Consider a particular computing task.
Amdahl’s law states that:Speed-up =
Performance using enhancement
Performance without enhancement
The important point is that typically only a preportion of the entire
task can be converted to take advantage of the proposed
enhancement.
For example a program that implements elliptic curve
cryptography would run a lot faster with a special 32x32 bit GF2
multiplication instruction (this is basically multiplication without
carries). GF2 multiplication takes up 70% of the execution time,
and the special instruction would make this part of the code 20
times faster. How much faster will the program run?
S=1/(0.3+0.7/20) = 3
So 3 times faster. The point is that intuitively we would have
expected a much better performance increase, but Amdahls law
tells us different. Note also that making the GF2 instruction
another 10 times faster would contribute very little – the law of
diminishing returns kicks in.
Amdahls law also allows comparision between two design
alternatives. For example a program that spends half of its time
doing floating-point spends 20% of its time doing floating-point
square roots. One proposal is to add floating-point square roots
hardware which speeds that operation by a factor of 10. A second
proposal is simply to make all floating point operations run twice
as fast. Which gives the best speed-up?
S1=1/(0.8+0.2/10)) = 1.22
S2=1/(0.5+0.5/2)) = 1.33
So the second proposal is better.
CPU Performance Equation
CPU time = CPU clock cycles/Clock rate
We could also count the number of instructions executed (IC). This
in turn allows us to calculate the very important measure
CPI = CPU clock cycles/IC
Where CPI is Cycles Per Instruction
So CPU time = IC*CPI/Clock rate
Therefore reducing IC and CPI while increasing the clock rate
improves performance.
Of course in practise a more complex instruction might require
more cycles to complete. For a particular program it is possible to
compute an average value for CPI in the obvious way.
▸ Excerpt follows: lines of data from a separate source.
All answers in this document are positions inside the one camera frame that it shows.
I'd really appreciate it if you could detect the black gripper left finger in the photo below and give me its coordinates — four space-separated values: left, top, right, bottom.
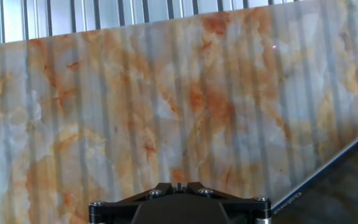
88 182 180 224

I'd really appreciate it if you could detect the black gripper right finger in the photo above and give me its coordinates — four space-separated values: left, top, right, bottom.
178 182 272 224

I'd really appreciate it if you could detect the black glass microwave door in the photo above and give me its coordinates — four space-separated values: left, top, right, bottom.
271 123 358 224

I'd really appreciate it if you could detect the marble pattern table mat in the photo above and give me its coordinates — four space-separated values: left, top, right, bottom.
0 0 358 224

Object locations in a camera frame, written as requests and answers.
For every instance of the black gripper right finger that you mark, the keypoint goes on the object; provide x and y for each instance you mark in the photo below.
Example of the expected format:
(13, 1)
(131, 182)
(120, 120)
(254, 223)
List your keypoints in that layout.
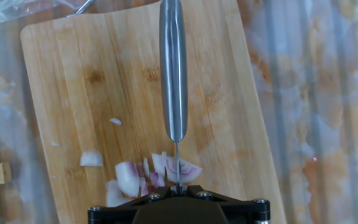
(247, 211)

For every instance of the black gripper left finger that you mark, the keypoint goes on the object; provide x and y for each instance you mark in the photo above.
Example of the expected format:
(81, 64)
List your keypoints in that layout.
(113, 213)

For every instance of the red onion wedge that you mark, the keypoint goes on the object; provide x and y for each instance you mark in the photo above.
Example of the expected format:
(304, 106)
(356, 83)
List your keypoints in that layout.
(127, 177)

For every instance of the steel cleaver knife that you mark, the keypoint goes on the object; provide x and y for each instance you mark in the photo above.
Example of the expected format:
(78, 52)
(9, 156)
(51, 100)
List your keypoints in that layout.
(173, 77)

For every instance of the clear bag of onions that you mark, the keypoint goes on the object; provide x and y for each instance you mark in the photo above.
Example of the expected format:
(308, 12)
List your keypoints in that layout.
(11, 11)

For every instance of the chopped onion piece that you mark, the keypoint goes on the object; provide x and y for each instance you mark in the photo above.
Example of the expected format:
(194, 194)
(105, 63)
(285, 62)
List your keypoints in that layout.
(91, 158)

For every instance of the tiny onion bit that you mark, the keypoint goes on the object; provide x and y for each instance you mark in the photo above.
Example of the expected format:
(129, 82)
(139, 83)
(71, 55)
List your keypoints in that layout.
(55, 144)
(116, 121)

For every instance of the clear plastic table sheet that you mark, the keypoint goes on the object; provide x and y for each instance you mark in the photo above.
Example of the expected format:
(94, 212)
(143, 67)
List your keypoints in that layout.
(315, 109)

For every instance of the bamboo cutting board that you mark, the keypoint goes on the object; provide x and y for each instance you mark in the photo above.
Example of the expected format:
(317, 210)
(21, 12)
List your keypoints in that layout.
(104, 77)

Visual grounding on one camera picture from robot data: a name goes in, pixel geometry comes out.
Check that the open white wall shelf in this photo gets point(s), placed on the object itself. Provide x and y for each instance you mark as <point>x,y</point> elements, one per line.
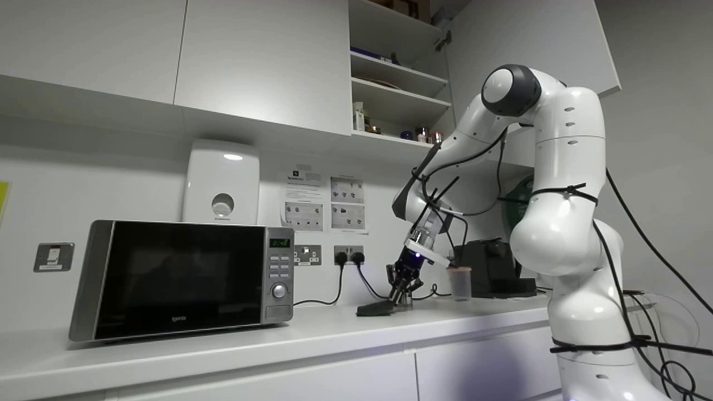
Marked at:
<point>399,76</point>

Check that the double wall socket with plugs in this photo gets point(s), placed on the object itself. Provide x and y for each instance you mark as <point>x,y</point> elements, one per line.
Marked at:
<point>348,254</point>

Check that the green first aid box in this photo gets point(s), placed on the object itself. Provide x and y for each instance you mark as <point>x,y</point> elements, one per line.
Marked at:
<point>518,201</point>

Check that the silver microwave oven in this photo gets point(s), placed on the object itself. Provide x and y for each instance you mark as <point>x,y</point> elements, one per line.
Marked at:
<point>163,280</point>

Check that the silver wall switch plate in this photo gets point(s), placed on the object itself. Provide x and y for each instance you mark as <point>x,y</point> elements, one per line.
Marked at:
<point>55,257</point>

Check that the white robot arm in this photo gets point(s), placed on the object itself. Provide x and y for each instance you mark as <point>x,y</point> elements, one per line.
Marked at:
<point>559,236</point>

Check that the black coffee machine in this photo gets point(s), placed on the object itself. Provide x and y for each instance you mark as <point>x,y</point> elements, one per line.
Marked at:
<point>494,270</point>

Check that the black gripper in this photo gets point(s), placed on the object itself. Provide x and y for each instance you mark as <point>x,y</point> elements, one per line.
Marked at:
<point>408,267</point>

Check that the translucent plastic cup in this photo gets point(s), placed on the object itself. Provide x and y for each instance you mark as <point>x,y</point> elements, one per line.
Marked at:
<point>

In this course we will be particularly interested in finding ways to
decrease CPI.
Consider the Intel 8086 instruction PUSH AX
8086
80286
80386
80486
-
11 clock cycles
3 clock cycles
2 clock cycles
1 clock cycle
So its not just clock speed that has improved over the years, its CPI
as well.
MIPS & MFLOPS
Another common (and deceptive) measure of Computer
performance is MIPS – millions of instructions per second and its
cousin MFLOPS – millions of floating-point operations per
second.
MIPS = Clock Rate/CPI*106
But MIPS can vary inversely to performance! Consider a machine
with an optional Floating-Point processor. Without the coprocessor
FP implementation is software requires lots of integer instructions,
with the coprocessor it requires a lot less. A single FSQRT
instruction might take 10 clock cycles, and replace maybe 300
integer instructions which take 1 clock cycle each. So average CPI
goes up. Which has the greater MIPS?
An optimising compiler which is successful in reducing the
number of fast 1-cycle instructions, will actually result in a lower
MIPS rating!
MFLOPS tries (and fails) to do the same specifically for floatingpoint. Another problem here is that it is difficult to compare
different computers. Some implement a floating point division
instruction (Pentium) other don’t (Sparc). Cycle times for complex
instructions like sine and cosine might be quite large, so it depends
a lot on the instruction mix in the program.